» YOUR GOAL
From the data below, copy each line that includes the word "camera".
■ ■ ■
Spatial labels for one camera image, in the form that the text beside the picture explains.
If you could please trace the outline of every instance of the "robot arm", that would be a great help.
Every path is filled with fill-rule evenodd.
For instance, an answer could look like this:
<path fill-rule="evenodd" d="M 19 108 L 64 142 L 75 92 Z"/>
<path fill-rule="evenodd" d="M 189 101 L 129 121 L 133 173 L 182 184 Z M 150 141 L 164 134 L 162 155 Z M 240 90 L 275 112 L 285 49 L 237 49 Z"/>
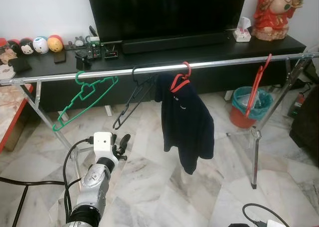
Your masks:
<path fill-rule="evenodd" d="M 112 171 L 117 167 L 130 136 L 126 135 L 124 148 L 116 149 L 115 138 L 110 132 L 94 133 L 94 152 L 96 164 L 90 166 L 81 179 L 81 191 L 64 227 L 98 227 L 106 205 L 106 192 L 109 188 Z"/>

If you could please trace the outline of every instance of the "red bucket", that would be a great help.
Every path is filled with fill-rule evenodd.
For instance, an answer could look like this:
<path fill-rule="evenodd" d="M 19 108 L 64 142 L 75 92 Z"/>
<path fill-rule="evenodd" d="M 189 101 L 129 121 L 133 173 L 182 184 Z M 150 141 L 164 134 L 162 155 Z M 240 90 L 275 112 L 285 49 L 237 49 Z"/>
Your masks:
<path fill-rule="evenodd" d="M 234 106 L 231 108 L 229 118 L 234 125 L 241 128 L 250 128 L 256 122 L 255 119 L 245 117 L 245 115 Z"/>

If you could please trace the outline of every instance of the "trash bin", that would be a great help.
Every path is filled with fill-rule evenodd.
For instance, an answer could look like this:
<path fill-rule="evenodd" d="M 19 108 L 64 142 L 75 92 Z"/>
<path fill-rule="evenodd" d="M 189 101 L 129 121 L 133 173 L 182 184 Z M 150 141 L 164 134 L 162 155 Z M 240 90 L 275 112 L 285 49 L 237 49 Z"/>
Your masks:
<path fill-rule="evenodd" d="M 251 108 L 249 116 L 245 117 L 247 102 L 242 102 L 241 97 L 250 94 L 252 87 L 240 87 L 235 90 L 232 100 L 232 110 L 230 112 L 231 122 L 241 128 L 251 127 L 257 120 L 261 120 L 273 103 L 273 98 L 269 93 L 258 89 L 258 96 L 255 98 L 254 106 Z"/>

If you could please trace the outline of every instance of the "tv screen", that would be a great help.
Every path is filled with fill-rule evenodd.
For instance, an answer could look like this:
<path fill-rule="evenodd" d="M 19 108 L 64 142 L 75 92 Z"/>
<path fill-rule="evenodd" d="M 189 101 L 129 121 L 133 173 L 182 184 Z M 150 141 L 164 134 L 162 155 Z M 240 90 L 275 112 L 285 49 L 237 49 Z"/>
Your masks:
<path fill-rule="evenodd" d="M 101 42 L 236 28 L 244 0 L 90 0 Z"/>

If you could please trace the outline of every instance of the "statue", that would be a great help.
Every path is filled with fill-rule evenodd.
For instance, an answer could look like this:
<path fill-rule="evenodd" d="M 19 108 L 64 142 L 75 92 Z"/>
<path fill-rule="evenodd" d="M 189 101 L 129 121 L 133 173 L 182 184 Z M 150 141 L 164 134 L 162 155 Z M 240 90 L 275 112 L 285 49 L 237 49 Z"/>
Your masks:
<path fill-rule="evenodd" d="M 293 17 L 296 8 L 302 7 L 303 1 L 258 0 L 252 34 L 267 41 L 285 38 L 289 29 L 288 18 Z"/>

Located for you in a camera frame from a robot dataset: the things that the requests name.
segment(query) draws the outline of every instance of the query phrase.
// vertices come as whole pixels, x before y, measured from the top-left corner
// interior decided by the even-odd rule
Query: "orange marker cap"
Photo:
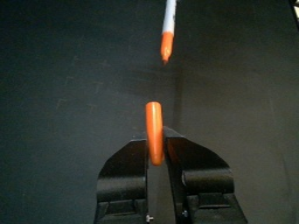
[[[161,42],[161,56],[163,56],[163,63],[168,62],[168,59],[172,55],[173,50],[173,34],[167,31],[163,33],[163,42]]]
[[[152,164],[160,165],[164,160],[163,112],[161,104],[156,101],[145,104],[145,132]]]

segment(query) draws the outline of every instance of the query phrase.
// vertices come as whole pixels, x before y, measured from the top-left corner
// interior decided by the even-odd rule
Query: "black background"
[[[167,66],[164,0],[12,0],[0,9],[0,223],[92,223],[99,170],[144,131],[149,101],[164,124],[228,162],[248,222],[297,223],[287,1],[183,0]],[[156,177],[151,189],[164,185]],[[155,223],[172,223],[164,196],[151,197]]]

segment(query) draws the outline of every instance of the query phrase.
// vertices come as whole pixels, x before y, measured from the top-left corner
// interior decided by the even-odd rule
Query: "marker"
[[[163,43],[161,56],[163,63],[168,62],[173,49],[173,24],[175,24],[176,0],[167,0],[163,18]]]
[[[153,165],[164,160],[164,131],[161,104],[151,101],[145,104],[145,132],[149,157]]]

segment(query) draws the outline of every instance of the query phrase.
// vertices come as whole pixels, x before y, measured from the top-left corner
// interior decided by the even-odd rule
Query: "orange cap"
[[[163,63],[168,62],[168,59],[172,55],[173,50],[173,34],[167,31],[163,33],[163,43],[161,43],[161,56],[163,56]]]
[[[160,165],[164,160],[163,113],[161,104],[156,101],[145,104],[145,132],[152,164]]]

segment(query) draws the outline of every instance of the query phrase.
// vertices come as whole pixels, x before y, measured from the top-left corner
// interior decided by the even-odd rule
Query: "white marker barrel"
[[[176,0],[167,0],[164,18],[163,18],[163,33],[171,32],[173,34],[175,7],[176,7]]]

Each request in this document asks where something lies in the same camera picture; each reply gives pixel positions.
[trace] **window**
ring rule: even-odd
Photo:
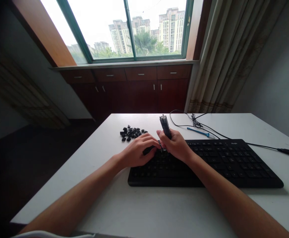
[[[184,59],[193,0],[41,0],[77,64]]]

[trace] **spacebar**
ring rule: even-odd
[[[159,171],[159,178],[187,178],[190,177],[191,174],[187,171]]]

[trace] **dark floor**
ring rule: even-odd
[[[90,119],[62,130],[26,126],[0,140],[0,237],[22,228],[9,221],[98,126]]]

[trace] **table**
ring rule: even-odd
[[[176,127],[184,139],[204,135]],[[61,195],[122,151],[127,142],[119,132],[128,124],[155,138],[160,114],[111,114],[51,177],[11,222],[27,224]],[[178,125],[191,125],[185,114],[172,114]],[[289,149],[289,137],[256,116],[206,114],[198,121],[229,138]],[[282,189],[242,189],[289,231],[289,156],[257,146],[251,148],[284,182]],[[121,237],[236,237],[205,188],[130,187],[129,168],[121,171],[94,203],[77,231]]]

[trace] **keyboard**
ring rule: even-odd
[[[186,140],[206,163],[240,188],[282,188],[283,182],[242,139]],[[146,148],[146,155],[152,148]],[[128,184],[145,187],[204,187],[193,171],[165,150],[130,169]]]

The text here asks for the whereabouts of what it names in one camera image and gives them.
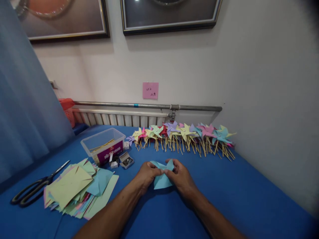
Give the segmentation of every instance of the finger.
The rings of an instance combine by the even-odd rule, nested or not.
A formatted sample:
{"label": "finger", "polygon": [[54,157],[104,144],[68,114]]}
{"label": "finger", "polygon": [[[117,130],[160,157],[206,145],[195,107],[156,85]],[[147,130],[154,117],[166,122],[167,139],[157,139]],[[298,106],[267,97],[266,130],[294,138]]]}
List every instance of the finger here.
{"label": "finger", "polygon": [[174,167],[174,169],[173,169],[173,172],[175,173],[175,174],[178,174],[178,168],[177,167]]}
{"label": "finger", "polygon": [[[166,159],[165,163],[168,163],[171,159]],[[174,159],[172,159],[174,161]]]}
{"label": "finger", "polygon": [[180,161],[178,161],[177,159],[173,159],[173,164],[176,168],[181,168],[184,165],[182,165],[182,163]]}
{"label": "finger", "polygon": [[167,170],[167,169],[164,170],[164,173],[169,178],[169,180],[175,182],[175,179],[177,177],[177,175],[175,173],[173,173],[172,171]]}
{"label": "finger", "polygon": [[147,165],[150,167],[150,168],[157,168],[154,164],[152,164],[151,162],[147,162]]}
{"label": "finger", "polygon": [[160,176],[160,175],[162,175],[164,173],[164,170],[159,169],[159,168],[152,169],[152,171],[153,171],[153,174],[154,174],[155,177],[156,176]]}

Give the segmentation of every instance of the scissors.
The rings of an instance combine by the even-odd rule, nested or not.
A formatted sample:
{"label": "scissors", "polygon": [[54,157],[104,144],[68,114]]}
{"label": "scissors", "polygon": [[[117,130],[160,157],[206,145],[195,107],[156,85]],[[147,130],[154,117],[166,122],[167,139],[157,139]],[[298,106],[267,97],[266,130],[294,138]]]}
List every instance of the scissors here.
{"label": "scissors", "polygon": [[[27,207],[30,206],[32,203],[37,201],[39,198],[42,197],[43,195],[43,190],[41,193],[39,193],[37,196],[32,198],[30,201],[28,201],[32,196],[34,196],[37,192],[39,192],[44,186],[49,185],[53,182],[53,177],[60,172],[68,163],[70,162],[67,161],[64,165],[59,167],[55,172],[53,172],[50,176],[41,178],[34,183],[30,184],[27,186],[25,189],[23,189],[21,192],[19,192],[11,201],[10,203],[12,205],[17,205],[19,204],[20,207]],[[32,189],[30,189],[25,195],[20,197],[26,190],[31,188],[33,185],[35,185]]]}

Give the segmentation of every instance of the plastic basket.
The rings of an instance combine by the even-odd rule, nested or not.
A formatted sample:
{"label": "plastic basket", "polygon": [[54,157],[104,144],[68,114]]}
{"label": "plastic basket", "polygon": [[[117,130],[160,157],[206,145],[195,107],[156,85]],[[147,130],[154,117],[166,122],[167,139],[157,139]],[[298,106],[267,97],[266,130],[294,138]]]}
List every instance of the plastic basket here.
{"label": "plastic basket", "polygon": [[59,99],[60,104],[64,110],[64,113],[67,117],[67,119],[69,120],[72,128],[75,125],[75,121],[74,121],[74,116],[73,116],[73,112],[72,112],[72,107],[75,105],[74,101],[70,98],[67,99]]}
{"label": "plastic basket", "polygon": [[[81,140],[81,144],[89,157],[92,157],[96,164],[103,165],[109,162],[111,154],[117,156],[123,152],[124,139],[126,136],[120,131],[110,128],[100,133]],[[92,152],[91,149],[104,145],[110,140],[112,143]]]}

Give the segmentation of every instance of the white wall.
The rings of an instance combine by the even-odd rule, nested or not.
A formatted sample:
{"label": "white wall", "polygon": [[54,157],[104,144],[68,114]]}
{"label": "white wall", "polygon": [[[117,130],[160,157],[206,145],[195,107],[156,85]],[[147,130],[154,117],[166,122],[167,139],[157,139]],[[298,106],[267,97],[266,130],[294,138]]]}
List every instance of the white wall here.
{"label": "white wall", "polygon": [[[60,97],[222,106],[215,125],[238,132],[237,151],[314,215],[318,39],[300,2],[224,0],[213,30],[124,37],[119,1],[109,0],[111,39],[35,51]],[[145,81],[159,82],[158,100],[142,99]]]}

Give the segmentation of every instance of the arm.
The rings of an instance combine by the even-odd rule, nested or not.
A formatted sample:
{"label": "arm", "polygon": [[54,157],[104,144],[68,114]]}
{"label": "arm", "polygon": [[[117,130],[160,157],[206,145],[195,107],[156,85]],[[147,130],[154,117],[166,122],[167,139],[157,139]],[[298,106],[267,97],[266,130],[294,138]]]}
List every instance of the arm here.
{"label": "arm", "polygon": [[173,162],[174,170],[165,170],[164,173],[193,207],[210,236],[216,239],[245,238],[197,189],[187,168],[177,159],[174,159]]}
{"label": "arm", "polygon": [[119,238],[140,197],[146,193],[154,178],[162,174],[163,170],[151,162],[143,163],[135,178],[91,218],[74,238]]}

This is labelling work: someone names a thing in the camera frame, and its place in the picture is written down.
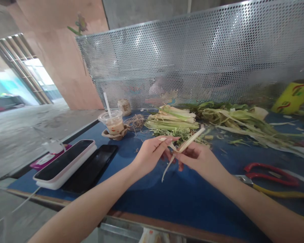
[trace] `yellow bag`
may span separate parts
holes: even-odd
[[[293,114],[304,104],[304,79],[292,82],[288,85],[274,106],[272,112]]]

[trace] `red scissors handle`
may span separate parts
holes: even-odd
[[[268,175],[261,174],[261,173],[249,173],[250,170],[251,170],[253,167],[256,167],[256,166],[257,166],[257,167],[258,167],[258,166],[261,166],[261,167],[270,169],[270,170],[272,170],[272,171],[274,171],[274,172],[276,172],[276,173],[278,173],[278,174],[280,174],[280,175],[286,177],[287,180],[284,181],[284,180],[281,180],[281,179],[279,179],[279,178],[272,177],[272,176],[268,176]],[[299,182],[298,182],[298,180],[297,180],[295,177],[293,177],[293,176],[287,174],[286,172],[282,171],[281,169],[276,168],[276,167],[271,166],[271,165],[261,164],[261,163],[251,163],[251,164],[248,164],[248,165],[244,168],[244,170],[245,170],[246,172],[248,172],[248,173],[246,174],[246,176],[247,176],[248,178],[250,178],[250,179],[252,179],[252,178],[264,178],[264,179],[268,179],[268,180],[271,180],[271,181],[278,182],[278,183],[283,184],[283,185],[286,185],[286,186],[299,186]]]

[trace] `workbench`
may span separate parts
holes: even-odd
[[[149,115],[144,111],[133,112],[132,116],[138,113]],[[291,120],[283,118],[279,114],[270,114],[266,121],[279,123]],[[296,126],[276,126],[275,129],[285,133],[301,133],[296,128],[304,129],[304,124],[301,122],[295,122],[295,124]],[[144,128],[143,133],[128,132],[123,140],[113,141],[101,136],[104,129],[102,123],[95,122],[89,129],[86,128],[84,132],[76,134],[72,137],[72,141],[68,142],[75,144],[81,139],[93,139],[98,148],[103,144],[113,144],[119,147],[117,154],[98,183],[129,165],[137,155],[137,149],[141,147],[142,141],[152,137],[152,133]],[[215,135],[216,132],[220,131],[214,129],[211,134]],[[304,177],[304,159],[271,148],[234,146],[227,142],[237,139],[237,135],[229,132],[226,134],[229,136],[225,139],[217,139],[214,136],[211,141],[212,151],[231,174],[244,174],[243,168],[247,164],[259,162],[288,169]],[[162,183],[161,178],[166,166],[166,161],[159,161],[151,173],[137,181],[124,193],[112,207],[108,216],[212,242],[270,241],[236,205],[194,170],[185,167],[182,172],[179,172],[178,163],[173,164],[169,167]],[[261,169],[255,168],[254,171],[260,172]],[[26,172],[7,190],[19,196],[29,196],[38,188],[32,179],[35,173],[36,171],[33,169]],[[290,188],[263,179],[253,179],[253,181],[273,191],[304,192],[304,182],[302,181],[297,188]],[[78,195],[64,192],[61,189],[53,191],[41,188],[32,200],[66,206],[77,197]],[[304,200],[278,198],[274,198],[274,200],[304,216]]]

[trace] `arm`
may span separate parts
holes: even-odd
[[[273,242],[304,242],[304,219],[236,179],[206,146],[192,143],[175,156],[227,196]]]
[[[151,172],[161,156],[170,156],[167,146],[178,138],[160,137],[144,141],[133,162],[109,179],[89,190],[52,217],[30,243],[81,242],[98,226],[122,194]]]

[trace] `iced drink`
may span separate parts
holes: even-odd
■ ■ ■
» RESULT BELOW
Spatial labels for one camera image, in the form that the text beside the picture explains.
Located for you in a camera frame from a robot dataset: the things that the requests name.
Each request in this document asks where something lies in the same camera picture; each reply gives pixel positions.
The text here asks for the whereabouts of what it names in one camera image and gives them.
This is labelling work: someone names a thing in the camera frame, and its place in the picture is written down.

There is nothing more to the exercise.